> [The problem]
Determine how many lines of the material hold the word "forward", and answer with the number only.

Segment Start: Records for this exercise

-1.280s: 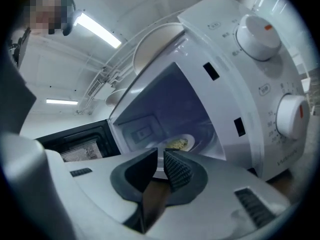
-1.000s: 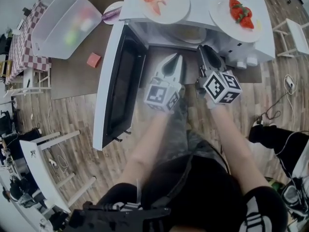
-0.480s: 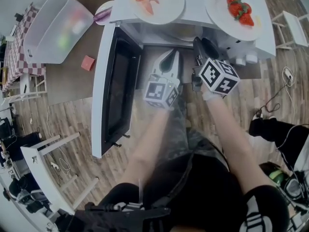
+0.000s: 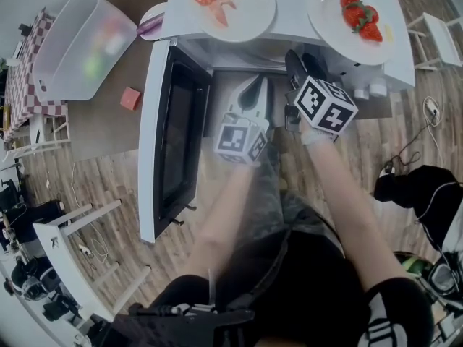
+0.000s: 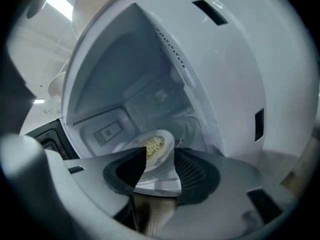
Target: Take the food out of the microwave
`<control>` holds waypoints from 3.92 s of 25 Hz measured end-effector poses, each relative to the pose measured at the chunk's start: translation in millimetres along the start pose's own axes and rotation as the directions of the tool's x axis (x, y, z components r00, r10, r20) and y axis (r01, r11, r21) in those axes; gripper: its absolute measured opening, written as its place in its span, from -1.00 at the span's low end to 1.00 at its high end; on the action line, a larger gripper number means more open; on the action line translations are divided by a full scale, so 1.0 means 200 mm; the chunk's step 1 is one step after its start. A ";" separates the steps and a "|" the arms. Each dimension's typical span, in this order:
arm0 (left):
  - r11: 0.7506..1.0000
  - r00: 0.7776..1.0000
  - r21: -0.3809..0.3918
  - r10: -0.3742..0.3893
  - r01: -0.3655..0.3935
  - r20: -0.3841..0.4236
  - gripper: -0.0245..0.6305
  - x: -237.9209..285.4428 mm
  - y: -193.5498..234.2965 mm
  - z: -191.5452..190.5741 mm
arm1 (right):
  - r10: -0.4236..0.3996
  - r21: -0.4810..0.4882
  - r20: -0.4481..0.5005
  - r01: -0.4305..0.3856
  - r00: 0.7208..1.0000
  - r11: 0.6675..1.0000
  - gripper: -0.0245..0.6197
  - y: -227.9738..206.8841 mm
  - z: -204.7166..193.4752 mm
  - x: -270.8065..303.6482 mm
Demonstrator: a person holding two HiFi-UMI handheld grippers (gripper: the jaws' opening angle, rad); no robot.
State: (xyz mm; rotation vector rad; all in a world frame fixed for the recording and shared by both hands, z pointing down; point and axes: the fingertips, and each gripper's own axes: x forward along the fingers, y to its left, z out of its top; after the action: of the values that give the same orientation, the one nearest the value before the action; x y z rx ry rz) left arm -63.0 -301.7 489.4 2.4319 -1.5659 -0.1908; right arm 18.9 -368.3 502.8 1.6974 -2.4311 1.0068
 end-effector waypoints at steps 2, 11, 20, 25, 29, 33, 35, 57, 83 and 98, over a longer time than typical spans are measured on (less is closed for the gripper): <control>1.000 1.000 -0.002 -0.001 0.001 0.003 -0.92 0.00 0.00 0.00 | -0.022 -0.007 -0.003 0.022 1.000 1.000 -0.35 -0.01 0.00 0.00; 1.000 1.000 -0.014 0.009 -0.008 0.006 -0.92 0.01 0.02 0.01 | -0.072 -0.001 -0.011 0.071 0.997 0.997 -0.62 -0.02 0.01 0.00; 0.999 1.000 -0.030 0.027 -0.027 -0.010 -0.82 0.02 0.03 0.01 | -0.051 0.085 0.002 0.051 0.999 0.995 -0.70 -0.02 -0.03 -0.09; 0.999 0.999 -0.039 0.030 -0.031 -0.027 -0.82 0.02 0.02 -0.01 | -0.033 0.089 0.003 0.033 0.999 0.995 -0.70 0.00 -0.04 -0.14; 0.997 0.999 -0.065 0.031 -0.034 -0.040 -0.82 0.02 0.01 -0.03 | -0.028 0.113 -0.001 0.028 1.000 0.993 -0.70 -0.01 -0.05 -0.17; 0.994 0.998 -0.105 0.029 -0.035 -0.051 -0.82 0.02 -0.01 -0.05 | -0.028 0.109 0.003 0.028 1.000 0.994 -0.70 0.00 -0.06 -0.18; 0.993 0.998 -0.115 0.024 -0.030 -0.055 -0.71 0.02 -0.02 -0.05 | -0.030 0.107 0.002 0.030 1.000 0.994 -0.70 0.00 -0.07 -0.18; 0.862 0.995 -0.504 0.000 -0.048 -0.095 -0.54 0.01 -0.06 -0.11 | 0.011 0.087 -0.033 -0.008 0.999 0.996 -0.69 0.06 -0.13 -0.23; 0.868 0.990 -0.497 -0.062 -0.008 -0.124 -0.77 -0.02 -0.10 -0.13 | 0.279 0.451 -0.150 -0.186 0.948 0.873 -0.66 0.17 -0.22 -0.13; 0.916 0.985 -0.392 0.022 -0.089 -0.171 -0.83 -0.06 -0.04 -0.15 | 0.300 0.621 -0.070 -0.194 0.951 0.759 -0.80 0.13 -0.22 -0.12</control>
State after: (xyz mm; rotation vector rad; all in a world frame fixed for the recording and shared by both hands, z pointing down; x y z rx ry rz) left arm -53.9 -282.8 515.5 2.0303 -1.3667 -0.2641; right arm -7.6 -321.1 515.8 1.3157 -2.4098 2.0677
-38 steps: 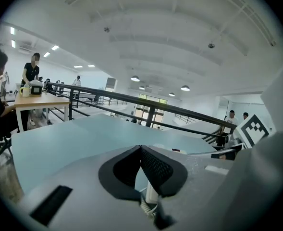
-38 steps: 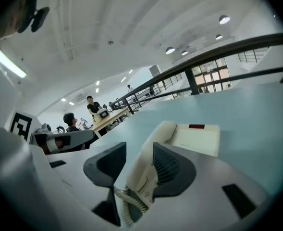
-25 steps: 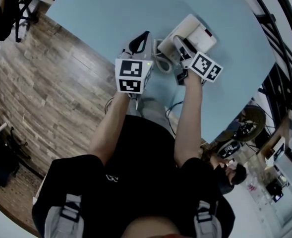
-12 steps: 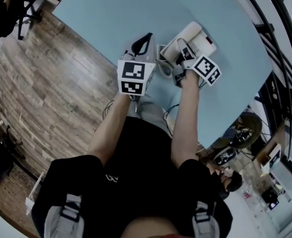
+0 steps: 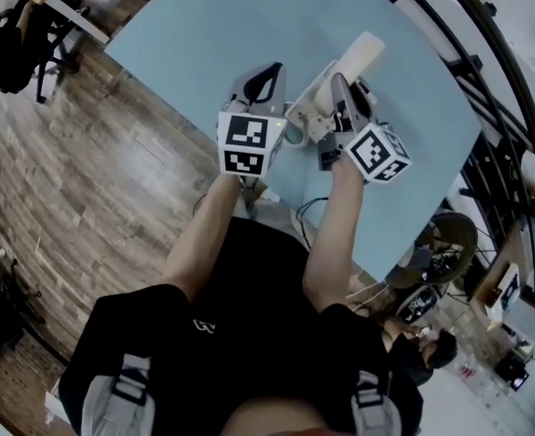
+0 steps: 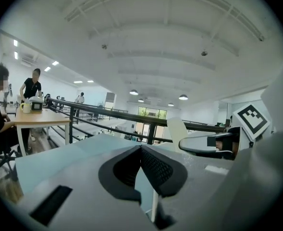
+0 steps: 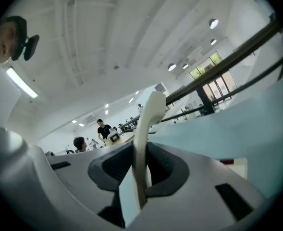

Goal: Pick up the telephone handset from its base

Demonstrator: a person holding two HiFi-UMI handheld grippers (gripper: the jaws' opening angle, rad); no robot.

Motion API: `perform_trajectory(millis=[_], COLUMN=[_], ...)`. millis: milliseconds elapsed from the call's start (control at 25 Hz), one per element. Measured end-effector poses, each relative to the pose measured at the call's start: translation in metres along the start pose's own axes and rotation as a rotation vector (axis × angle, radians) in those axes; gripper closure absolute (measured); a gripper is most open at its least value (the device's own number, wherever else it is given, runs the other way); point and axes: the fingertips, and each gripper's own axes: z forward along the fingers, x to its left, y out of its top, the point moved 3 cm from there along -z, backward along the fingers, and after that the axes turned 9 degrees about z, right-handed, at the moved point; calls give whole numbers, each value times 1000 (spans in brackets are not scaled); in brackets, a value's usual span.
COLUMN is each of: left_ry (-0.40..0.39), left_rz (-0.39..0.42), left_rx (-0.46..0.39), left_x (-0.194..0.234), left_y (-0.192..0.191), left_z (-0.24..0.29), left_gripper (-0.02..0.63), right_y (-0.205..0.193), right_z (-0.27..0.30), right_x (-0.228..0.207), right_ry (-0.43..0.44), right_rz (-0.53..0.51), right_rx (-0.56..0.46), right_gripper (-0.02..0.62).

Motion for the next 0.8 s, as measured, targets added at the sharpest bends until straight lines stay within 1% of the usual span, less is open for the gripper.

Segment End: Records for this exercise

> [Answer to the problem]
2